═════ TASK INPUTS

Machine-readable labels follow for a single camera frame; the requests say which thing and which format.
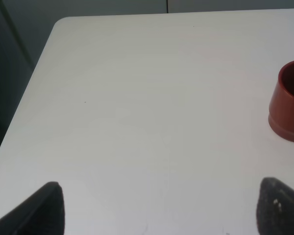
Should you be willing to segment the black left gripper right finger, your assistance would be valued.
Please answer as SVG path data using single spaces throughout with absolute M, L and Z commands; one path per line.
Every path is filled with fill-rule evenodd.
M 294 189 L 265 177 L 260 184 L 256 222 L 261 235 L 294 235 Z

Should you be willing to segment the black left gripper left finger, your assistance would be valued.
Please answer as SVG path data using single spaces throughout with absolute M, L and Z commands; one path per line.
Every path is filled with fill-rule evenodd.
M 0 235 L 63 235 L 64 195 L 58 182 L 48 182 L 0 219 Z

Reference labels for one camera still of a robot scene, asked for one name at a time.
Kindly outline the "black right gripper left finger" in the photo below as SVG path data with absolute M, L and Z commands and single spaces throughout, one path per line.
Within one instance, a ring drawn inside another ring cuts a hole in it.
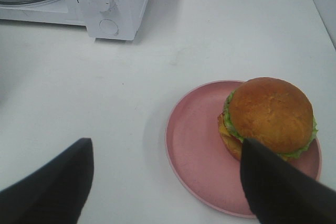
M 77 223 L 93 175 L 92 140 L 81 138 L 1 191 L 1 223 Z

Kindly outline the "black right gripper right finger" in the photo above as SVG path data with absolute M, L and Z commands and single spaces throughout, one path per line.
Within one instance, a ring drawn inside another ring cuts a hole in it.
M 245 139 L 240 181 L 260 223 L 335 223 L 335 191 L 255 139 Z

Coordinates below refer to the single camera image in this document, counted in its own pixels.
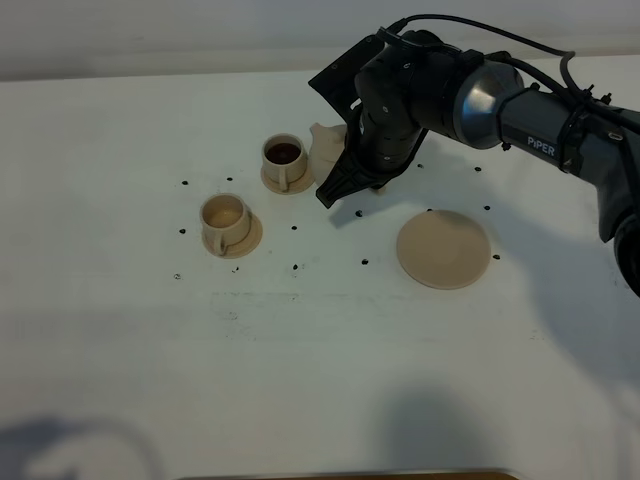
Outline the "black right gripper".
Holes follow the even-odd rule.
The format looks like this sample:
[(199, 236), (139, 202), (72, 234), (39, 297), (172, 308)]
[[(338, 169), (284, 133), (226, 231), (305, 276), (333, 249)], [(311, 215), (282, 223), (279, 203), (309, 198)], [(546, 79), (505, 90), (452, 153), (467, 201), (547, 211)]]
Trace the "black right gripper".
[(415, 112), (424, 66), (421, 55), (383, 49), (356, 75), (345, 150), (315, 192), (325, 208), (408, 168), (427, 132)]

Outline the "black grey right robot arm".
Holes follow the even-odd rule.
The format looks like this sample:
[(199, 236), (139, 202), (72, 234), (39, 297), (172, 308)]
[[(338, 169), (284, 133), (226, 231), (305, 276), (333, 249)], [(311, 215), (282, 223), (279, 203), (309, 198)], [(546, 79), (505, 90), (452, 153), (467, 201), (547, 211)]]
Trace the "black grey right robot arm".
[(325, 206), (403, 174), (428, 133), (516, 147), (594, 186), (599, 235), (639, 286), (639, 115), (575, 93), (505, 52), (460, 50), (419, 30), (362, 39), (310, 81), (344, 119)]

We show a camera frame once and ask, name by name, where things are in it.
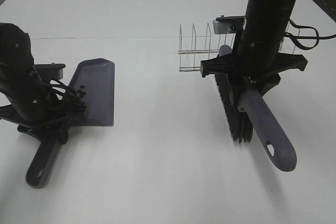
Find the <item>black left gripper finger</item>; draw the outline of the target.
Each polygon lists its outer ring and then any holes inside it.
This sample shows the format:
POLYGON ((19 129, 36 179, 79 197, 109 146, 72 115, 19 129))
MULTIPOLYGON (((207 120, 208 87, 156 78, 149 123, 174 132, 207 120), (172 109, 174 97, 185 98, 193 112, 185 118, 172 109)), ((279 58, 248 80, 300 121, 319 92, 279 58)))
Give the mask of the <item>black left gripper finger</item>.
POLYGON ((52 125, 51 136, 54 137, 61 145, 68 141, 68 123, 66 121, 52 125))

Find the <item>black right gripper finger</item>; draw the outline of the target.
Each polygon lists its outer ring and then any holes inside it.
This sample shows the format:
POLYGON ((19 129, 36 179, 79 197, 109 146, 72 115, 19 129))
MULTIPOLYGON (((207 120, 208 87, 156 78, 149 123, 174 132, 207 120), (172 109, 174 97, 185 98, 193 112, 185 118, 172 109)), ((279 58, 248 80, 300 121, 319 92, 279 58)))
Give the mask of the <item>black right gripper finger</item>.
POLYGON ((269 90, 277 86, 280 83, 280 80, 280 75, 274 74, 263 79, 258 79, 252 86, 258 90, 260 95, 265 95, 269 90))

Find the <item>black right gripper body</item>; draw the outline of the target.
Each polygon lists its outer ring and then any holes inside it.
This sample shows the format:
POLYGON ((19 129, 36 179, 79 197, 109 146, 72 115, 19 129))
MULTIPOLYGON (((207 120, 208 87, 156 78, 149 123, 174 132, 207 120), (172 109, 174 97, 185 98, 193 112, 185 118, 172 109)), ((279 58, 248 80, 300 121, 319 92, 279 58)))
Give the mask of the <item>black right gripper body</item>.
POLYGON ((308 64, 303 55, 277 53, 274 64, 270 69, 261 70, 257 67, 248 68, 233 62, 233 55, 226 54, 209 60, 202 60, 200 73, 203 78, 210 74, 229 74, 239 77, 251 77, 253 79, 266 78, 290 69, 304 71, 308 64))

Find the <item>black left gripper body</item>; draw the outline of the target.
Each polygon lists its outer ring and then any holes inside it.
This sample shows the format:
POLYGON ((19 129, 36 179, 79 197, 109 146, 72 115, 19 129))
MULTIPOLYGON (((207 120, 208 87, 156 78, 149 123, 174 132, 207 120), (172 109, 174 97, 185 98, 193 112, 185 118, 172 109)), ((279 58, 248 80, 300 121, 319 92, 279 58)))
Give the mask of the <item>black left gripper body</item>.
POLYGON ((69 129, 74 123, 84 120, 86 108, 86 106, 67 104, 56 111, 47 110, 46 116, 37 122, 28 122, 18 114, 12 105, 6 105, 1 107, 1 119, 17 124, 19 132, 42 140, 54 124, 66 121, 69 129))

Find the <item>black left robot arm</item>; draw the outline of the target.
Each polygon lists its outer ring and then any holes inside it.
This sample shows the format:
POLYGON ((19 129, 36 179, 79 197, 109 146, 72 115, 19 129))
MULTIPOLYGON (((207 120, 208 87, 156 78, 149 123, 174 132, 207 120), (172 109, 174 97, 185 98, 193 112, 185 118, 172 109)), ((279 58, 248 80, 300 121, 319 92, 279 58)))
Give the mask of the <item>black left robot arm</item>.
POLYGON ((28 33, 11 23, 1 23, 1 93, 9 105, 1 119, 40 141, 52 131, 68 140, 70 121, 86 109, 79 93, 61 82, 64 64, 35 64, 28 33))

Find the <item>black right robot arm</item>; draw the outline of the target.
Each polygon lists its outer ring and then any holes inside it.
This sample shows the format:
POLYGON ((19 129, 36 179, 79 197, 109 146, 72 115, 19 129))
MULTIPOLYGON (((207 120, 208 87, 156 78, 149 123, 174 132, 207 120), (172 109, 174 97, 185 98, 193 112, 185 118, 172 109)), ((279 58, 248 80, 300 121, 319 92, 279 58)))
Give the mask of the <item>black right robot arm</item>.
POLYGON ((222 16, 213 21, 218 35, 234 34, 230 53, 201 61, 201 75, 213 74, 222 96, 238 96, 244 78, 259 81, 289 69, 304 71, 302 55, 280 53, 280 45, 296 0, 248 0, 243 16, 222 16))

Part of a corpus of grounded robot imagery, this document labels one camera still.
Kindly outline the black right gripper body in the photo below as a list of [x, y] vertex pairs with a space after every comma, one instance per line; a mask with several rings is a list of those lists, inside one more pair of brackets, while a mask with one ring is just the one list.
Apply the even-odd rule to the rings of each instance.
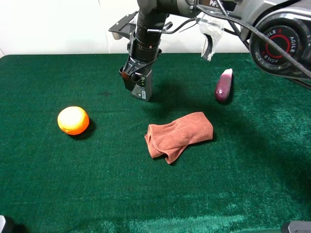
[[161, 34], [133, 32], [128, 43], [127, 70], [151, 66], [162, 54], [160, 41]]

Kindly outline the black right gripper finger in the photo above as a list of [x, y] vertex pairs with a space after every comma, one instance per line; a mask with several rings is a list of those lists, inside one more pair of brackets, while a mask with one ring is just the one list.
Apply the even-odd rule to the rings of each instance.
[[127, 90], [133, 90], [136, 83], [136, 73], [140, 72], [143, 68], [143, 64], [128, 58], [126, 63], [119, 69], [119, 74], [123, 79], [124, 86]]
[[153, 62], [150, 63], [136, 63], [135, 70], [132, 74], [132, 81], [139, 83], [143, 78], [147, 77], [151, 71]]

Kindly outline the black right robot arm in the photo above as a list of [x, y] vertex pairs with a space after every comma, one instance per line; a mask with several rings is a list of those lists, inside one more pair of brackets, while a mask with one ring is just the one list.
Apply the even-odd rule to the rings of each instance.
[[248, 48], [263, 71], [311, 85], [311, 3], [308, 0], [140, 0], [138, 20], [128, 43], [129, 56], [120, 74], [126, 88], [143, 84], [161, 51], [163, 34], [172, 34], [169, 15], [205, 27], [223, 19]]

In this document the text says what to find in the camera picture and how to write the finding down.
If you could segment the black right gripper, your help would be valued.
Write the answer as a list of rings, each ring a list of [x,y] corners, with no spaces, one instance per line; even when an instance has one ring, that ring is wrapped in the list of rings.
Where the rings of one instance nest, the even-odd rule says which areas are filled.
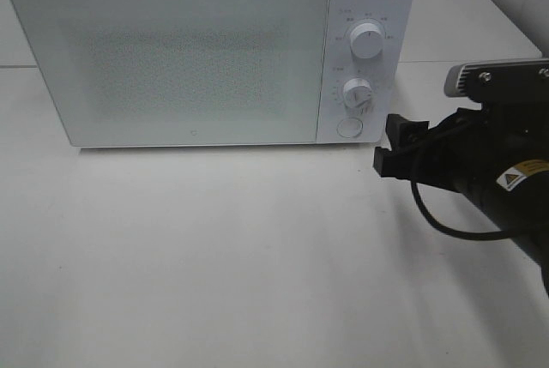
[[[415,196],[426,184],[459,192],[475,205],[548,203],[546,104],[460,108],[428,130],[428,121],[390,113],[385,132],[395,150],[375,147],[379,176],[410,180]]]

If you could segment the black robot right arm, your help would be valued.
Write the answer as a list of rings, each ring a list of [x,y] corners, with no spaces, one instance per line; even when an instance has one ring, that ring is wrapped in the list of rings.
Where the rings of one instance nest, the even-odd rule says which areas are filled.
[[[431,127],[390,114],[389,148],[377,147],[374,168],[410,183],[425,220],[442,234],[470,241],[514,240],[548,281],[548,107],[484,105],[459,108]],[[419,186],[466,197],[496,230],[445,225],[425,205]]]

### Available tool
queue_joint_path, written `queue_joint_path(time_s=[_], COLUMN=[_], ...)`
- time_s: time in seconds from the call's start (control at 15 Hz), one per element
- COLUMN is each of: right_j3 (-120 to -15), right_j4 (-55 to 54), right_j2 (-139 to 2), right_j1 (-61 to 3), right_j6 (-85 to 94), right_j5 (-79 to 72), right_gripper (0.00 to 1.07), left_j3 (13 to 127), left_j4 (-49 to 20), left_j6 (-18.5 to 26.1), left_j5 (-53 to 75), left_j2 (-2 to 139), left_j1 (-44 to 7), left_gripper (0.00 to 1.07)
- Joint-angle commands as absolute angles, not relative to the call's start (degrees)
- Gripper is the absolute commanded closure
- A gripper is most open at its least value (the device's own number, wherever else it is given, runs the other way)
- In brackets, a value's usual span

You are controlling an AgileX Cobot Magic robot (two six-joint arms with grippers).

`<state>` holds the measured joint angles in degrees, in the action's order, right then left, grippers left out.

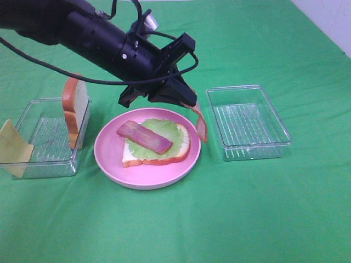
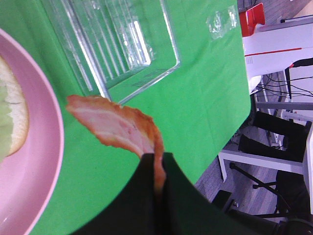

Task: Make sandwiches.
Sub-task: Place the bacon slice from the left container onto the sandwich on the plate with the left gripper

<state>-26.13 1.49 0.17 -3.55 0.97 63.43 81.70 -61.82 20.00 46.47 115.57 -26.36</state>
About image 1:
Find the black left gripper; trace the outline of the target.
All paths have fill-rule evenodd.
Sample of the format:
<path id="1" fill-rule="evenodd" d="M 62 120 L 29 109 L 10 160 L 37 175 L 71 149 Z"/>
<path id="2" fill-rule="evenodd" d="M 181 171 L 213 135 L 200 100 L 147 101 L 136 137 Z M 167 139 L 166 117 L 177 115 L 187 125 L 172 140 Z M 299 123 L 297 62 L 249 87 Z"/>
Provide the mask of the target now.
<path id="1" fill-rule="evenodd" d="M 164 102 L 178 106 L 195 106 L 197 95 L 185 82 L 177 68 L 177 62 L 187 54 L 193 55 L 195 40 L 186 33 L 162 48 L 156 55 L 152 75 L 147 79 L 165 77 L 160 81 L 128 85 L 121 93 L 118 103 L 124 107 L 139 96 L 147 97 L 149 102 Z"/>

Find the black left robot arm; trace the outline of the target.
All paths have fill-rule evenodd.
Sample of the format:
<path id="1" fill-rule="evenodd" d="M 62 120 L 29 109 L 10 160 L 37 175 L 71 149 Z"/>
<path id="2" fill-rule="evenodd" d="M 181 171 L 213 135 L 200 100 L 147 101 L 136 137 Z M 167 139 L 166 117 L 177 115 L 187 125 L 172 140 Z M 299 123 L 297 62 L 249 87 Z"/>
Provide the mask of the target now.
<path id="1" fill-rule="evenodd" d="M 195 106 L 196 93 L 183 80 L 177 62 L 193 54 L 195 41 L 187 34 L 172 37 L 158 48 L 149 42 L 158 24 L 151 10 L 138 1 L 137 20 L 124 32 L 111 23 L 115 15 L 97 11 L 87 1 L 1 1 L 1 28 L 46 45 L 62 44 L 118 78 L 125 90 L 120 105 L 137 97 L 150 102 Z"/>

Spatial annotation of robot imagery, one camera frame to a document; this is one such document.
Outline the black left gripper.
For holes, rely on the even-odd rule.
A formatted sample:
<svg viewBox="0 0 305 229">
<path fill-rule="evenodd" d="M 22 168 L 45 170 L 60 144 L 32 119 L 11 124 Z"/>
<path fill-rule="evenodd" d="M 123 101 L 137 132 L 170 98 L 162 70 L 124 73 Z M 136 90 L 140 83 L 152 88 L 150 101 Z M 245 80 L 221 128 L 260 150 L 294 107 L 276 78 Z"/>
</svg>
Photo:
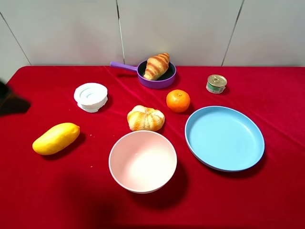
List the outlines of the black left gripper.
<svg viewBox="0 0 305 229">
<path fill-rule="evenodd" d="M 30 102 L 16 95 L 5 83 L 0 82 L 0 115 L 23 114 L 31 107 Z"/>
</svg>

══════════

#### YOUR GOAL:
What lines in the entries above include the string "after"? Return each one.

#### OUTPUT FOR THIS TASK:
Kindly outline the black right gripper body in the photo below as a list of [x, y] vertex pairs with a space after every comma, one instance per line; a mask with several rings is a list of those lists, inside one more pair of brackets, while a mask with one ring is just the one list.
Kindly outline the black right gripper finger in the photo above as a list of [x, y] vertex pairs with a space after every comma, one instance per line; a mask with several rings is a list of those lists, inside one more pair of brackets, while a mask with one ring is just the one list.
Kindly outline the black right robot arm in the photo above as a list of [x, y] vertex pairs with a space after every comma, one instance per line; a mask with several rings is a list of those lists, inside one more pair of brackets, while a mask with one ring is just the one list.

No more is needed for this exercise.